— Work item —
What is the number of lines in the data below that hold the word "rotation"? Give nothing beyond that number.

— Records provided —
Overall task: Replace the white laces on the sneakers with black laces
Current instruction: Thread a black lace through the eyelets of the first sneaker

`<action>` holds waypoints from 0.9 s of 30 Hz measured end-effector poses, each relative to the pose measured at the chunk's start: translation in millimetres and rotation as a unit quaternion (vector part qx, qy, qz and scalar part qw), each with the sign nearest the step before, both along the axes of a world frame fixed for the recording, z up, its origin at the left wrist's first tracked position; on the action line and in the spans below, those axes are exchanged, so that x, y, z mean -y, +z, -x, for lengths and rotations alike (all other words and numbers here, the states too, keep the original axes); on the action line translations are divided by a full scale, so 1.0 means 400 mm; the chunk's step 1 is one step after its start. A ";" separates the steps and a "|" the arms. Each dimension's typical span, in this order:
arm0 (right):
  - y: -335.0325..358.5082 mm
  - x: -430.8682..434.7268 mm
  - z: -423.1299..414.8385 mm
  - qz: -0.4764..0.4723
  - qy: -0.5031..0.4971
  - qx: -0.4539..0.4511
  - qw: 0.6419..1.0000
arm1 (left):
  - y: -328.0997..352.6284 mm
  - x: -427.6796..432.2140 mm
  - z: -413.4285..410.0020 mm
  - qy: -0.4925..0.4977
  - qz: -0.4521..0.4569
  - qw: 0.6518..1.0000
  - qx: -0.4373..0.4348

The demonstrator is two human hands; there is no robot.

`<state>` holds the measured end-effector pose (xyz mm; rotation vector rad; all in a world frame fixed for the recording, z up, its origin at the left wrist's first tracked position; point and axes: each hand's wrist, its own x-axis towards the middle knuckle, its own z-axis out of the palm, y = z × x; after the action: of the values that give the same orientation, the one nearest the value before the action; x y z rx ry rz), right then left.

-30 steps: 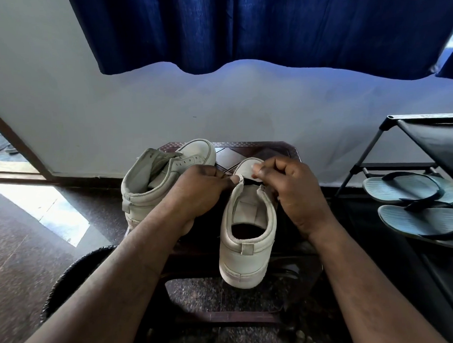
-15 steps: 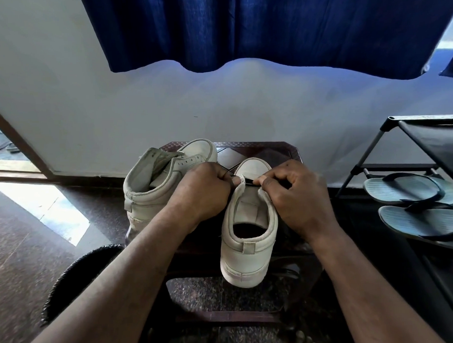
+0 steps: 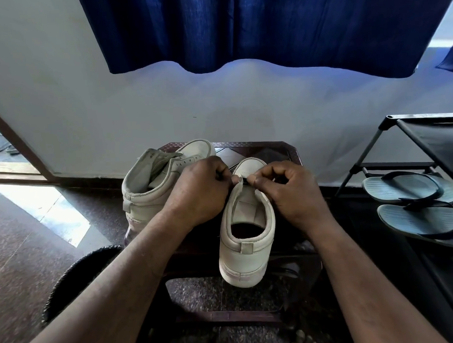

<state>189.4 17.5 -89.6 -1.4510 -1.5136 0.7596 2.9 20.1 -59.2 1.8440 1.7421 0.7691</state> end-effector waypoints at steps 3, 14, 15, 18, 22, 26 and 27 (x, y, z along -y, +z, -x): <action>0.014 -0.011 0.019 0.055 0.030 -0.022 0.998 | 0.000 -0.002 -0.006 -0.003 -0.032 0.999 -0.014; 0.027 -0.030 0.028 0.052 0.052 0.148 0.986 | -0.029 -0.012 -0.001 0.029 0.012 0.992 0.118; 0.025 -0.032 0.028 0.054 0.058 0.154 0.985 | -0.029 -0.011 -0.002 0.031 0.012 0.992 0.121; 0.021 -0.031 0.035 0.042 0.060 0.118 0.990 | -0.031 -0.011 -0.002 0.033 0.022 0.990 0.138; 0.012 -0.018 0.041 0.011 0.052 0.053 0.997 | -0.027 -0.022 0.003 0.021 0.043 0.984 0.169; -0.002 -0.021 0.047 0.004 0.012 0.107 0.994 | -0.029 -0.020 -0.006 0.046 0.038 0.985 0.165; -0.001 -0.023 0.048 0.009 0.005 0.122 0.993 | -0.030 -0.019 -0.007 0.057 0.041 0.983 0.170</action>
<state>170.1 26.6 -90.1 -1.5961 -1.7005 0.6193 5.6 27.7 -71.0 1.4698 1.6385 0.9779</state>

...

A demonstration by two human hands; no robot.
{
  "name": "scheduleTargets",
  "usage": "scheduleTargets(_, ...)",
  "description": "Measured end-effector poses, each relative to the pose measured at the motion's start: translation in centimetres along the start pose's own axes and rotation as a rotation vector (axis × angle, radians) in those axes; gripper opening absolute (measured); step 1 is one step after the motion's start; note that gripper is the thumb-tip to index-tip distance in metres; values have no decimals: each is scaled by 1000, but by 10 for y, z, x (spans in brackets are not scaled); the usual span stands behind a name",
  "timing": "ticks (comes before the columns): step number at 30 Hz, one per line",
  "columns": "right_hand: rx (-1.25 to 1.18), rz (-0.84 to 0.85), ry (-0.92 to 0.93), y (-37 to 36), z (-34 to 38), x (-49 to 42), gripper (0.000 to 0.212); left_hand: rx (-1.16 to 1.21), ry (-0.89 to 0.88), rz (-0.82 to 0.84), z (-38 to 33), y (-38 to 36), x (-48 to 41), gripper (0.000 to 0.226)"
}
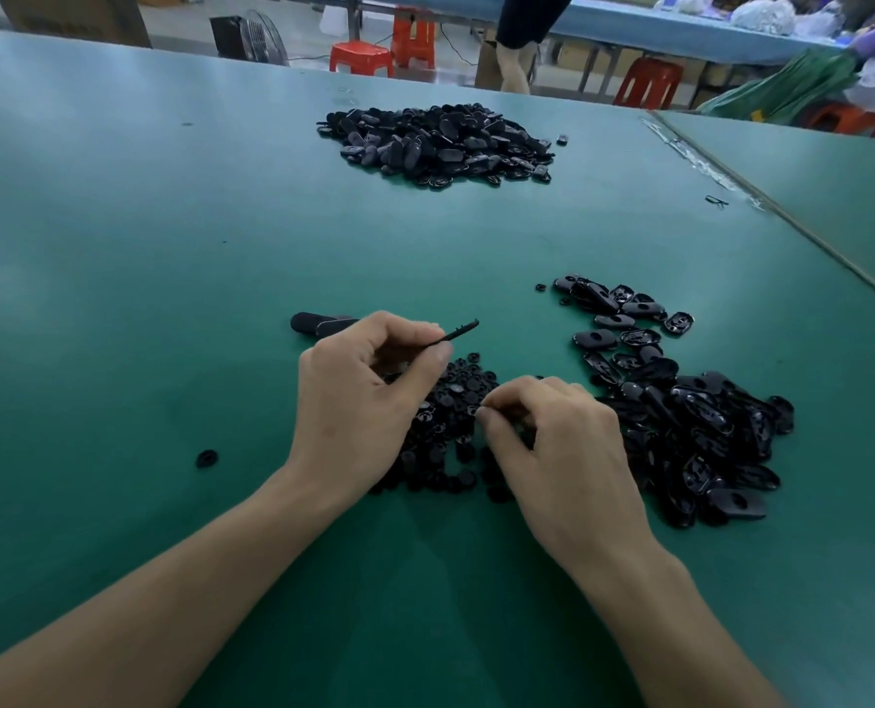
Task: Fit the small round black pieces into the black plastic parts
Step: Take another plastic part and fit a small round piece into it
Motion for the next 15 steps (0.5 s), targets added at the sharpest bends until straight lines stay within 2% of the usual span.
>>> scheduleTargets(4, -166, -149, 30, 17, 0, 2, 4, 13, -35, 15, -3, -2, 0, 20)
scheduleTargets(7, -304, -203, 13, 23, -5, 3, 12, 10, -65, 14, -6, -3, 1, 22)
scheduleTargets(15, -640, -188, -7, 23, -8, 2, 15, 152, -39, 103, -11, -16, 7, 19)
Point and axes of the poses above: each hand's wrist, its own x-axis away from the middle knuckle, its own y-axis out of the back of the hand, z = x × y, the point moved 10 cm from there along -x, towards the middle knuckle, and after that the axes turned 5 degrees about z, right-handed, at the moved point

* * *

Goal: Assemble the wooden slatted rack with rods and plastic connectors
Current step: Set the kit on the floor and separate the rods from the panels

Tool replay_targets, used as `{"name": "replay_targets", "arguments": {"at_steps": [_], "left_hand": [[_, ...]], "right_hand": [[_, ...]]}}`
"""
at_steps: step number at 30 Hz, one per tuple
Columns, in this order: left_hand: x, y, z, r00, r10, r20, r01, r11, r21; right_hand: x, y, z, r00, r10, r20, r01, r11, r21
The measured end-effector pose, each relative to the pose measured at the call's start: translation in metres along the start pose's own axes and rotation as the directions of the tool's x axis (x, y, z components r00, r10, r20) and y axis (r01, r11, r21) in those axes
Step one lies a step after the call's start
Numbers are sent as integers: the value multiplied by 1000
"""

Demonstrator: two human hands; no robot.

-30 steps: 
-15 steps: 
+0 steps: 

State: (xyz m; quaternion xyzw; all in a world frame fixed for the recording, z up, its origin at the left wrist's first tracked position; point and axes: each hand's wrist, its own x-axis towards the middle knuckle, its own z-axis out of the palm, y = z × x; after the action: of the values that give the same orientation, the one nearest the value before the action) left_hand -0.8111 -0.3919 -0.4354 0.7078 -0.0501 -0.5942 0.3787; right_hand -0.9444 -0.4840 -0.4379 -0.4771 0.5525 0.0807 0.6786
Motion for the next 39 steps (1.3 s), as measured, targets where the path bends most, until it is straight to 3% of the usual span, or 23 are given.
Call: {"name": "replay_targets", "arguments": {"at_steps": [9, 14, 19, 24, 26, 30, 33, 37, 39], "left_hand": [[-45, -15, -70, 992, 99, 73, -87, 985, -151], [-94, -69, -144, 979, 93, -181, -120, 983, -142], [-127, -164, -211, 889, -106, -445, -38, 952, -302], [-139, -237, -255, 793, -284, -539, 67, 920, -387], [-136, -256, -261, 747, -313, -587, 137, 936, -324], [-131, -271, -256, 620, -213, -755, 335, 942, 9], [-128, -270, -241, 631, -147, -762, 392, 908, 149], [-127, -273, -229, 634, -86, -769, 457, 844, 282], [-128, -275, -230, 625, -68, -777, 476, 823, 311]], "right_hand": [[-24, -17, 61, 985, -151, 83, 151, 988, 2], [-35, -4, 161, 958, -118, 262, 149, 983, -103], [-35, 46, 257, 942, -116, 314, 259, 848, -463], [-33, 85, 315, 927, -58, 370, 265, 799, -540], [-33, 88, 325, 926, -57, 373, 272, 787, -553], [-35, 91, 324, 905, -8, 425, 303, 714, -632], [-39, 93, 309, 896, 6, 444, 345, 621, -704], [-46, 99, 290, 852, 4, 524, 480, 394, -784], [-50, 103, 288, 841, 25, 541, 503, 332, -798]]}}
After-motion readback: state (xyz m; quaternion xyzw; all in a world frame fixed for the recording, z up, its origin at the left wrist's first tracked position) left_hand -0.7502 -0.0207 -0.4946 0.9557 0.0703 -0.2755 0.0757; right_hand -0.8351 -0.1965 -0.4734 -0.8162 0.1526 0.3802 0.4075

— Solution below —
4